--- Given data ---
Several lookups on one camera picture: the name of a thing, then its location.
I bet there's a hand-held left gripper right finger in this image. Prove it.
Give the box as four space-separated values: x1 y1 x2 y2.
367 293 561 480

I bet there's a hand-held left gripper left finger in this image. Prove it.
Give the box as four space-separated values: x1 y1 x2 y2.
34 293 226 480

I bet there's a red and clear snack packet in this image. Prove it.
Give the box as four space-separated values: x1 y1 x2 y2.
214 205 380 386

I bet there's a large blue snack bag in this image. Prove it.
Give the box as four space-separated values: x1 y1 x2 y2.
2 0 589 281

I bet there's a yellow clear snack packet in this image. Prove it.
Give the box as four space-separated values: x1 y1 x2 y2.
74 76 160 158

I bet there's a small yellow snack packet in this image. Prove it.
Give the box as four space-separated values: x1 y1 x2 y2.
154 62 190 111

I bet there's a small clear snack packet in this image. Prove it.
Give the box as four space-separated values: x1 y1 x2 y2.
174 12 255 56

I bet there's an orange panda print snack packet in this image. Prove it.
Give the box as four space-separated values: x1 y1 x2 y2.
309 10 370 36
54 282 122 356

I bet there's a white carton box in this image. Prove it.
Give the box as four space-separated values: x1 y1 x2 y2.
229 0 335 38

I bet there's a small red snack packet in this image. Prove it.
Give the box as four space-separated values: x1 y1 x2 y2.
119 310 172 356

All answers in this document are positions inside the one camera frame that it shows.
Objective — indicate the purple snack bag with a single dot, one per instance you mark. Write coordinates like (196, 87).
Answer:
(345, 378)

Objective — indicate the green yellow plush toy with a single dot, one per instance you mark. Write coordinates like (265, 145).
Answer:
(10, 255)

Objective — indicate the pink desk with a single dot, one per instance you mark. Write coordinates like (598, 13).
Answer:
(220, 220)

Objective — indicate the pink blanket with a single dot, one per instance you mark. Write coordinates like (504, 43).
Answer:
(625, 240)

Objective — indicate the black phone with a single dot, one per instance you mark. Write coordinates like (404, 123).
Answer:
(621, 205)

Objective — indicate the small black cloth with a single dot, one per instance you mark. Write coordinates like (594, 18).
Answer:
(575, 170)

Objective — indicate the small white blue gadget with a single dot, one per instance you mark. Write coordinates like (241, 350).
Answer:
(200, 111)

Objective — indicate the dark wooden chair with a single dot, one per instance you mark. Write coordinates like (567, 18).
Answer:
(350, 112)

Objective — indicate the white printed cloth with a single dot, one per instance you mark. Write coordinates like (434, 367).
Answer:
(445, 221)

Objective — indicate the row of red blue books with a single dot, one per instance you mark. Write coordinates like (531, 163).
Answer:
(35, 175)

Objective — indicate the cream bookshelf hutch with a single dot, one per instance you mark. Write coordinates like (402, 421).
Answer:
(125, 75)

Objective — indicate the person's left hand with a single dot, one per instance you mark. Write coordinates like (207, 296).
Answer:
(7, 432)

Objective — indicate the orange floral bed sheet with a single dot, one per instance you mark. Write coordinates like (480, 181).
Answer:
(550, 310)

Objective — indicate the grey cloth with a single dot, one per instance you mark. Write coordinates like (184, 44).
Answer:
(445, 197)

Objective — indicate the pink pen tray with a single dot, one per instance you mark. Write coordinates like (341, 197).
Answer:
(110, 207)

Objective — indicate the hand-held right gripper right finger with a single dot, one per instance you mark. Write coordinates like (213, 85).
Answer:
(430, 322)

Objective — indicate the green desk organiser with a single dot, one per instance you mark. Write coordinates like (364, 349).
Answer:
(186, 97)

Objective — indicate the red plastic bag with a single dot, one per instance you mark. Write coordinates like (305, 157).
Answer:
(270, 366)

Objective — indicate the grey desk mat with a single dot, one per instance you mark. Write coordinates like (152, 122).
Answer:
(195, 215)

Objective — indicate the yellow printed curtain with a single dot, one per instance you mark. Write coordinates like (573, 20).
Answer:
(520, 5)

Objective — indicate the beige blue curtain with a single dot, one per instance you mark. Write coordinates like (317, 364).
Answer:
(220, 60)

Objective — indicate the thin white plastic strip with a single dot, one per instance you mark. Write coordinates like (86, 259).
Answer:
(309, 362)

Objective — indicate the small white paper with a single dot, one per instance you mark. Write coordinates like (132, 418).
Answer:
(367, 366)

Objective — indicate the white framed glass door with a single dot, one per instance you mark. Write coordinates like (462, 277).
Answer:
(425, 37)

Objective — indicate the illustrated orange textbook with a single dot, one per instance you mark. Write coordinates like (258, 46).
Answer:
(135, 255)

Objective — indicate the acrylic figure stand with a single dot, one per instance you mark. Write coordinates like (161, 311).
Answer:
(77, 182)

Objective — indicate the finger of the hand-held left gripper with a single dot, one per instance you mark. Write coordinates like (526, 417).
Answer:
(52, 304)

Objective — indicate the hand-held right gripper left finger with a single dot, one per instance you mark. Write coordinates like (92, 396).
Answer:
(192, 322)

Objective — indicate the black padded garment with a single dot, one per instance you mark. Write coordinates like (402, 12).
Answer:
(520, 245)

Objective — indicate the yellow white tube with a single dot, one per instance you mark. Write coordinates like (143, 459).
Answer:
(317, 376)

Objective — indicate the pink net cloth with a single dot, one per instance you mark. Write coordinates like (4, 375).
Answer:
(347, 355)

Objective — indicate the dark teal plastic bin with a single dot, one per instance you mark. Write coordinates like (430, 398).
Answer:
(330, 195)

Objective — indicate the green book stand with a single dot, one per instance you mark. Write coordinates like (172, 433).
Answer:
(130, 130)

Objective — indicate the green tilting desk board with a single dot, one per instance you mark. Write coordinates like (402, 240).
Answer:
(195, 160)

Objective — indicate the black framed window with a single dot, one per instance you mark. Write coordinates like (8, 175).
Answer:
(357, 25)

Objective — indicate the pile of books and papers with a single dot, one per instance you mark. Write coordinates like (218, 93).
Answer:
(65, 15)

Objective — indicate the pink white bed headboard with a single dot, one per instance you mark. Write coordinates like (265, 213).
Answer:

--- Goal of the exercise ---
Each record above must be restated in full, word for word.

--- Response to the task ---
Several lookups on one camera picture: the name of a thing, then its location.
I bet there's a hand-held left gripper right finger in this image. Prove it.
Give the box as four space-separated values: x1 y1 x2 y2.
367 293 561 480

I bet there's a hand-held left gripper left finger in this image. Prove it.
Give the box as four space-separated values: x1 y1 x2 y2.
34 293 226 480

I bet there's a red and clear snack packet in this image. Prove it.
Give the box as four space-separated values: x1 y1 x2 y2.
214 205 380 386

I bet there's a large blue snack bag in this image. Prove it.
Give the box as four space-separated values: x1 y1 x2 y2.
2 0 589 281

I bet there's a yellow clear snack packet in this image. Prove it.
Give the box as four space-separated values: x1 y1 x2 y2.
74 76 160 158

I bet there's a small yellow snack packet in this image. Prove it.
Give the box as four space-separated values: x1 y1 x2 y2.
154 62 190 111

I bet there's a small clear snack packet in this image. Prove it.
Give the box as four space-separated values: x1 y1 x2 y2.
174 12 255 56

I bet there's an orange panda print snack packet in this image. Prove it.
Give the box as four space-separated values: x1 y1 x2 y2.
309 10 370 36
54 282 122 356

I bet there's a white carton box in this image. Prove it.
Give the box as four space-separated values: x1 y1 x2 y2.
229 0 335 38

I bet there's a small red snack packet in this image. Prove it.
Give the box as four space-separated values: x1 y1 x2 y2.
119 310 172 356

All answers in this document are positions inside the one camera frame that it shows.
Objective — indicate the purple snack bag with a single dot, one per instance you mark. Write coordinates like (196, 87).
Answer:
(345, 378)

Objective — indicate the green yellow plush toy with a single dot, one per instance you mark. Write coordinates like (265, 145).
Answer:
(10, 255)

Objective — indicate the pink desk with a single dot, one per instance you mark. Write coordinates like (598, 13).
Answer:
(220, 220)

Objective — indicate the pink blanket with a single dot, one per instance you mark. Write coordinates like (504, 43).
Answer:
(625, 240)

Objective — indicate the black phone with a single dot, one per instance you mark. Write coordinates like (404, 123).
Answer:
(621, 205)

Objective — indicate the small black cloth with a single dot, one per instance you mark. Write coordinates like (594, 18).
Answer:
(575, 170)

Objective — indicate the small white blue gadget with a single dot, one per instance you mark. Write coordinates like (241, 350).
Answer:
(200, 111)

Objective — indicate the dark wooden chair with a single dot, one per instance you mark. Write coordinates like (567, 18).
Answer:
(350, 112)

Objective — indicate the white printed cloth with a single dot, one per instance you mark. Write coordinates like (434, 367).
Answer:
(445, 221)

Objective — indicate the row of red blue books with a single dot, one per instance you mark. Write coordinates like (531, 163).
Answer:
(35, 175)

Objective — indicate the cream bookshelf hutch with a single dot, one per instance you mark. Write coordinates like (402, 421).
Answer:
(125, 75)

Objective — indicate the person's left hand with a single dot, one per instance you mark. Write coordinates like (207, 296).
Answer:
(7, 432)

Objective — indicate the orange floral bed sheet with a single dot, one per instance you mark. Write coordinates like (480, 181).
Answer:
(550, 310)

Objective — indicate the grey cloth with a single dot, one per instance you mark. Write coordinates like (184, 44).
Answer:
(445, 197)

Objective — indicate the pink pen tray with a single dot, one per instance you mark. Write coordinates like (341, 197).
Answer:
(110, 207)

Objective — indicate the hand-held right gripper right finger with a single dot, one per instance you mark. Write coordinates like (213, 85).
Answer:
(430, 322)

Objective — indicate the green desk organiser with a single dot, one per instance you mark. Write coordinates like (364, 349).
Answer:
(186, 97)

Objective — indicate the red plastic bag with a single dot, one per instance you mark. Write coordinates like (305, 157).
Answer:
(270, 366)

Objective — indicate the grey desk mat with a single dot, one per instance you mark. Write coordinates like (152, 122).
Answer:
(195, 215)

Objective — indicate the yellow printed curtain with a single dot, one per instance you mark. Write coordinates like (573, 20).
Answer:
(520, 5)

Objective — indicate the beige blue curtain with a single dot, one per instance you mark. Write coordinates like (317, 364).
Answer:
(220, 60)

Objective — indicate the thin white plastic strip with a single dot, one per instance you mark. Write coordinates like (86, 259).
Answer:
(309, 362)

Objective — indicate the small white paper with a single dot, one per instance you mark. Write coordinates like (132, 418).
Answer:
(367, 366)

Objective — indicate the white framed glass door with a single dot, one per instance you mark. Write coordinates like (462, 277).
Answer:
(425, 37)

Objective — indicate the illustrated orange textbook with a single dot, one per instance you mark. Write coordinates like (258, 46).
Answer:
(135, 255)

Objective — indicate the acrylic figure stand with a single dot, one per instance you mark. Write coordinates like (161, 311).
Answer:
(77, 182)

Objective — indicate the finger of the hand-held left gripper with a single dot, one per instance you mark. Write coordinates like (526, 417).
Answer:
(52, 304)

Objective — indicate the hand-held right gripper left finger with a single dot, one per instance you mark. Write coordinates like (92, 396).
Answer:
(192, 322)

Objective — indicate the black padded garment with a single dot, one per instance you mark. Write coordinates like (402, 12).
Answer:
(520, 245)

Objective — indicate the yellow white tube with a single dot, one per instance you mark. Write coordinates like (143, 459).
Answer:
(317, 376)

Objective — indicate the pink net cloth with a single dot, one per instance you mark. Write coordinates like (4, 375).
Answer:
(347, 355)

Objective — indicate the dark teal plastic bin with a single dot, one per instance you mark. Write coordinates like (430, 398).
Answer:
(330, 195)

Objective — indicate the green book stand with a single dot, one per instance you mark. Write coordinates like (172, 433).
Answer:
(130, 130)

Objective — indicate the green tilting desk board with a single dot, one per instance you mark. Write coordinates like (402, 240).
Answer:
(195, 160)

Objective — indicate the black framed window with a single dot, one per instance you mark. Write coordinates like (8, 175).
Answer:
(357, 25)

Objective — indicate the pile of books and papers with a single dot, one per instance you mark. Write coordinates like (218, 93).
Answer:
(65, 15)

Objective — indicate the pink white bed headboard with a single dot, one per instance you mark. Write coordinates like (265, 213).
Answer:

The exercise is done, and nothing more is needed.